# What is being asked
Please state how many lines of the data below contain the word "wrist", offering nothing besides the number.

** Opening Collected material block **

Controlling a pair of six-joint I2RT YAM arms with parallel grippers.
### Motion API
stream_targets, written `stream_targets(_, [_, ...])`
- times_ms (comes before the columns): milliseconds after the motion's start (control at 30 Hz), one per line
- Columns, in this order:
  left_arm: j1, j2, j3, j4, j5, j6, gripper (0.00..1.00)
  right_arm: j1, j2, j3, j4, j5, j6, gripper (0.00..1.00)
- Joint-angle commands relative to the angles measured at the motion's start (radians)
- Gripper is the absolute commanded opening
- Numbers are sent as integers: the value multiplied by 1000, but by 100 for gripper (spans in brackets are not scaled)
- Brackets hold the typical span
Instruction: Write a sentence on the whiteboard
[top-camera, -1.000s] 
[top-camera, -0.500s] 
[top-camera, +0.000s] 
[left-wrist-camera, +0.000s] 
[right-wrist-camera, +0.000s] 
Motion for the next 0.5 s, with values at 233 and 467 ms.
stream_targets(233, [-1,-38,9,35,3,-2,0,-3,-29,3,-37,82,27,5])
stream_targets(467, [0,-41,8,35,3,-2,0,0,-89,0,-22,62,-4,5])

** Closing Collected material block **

# Worked solution
2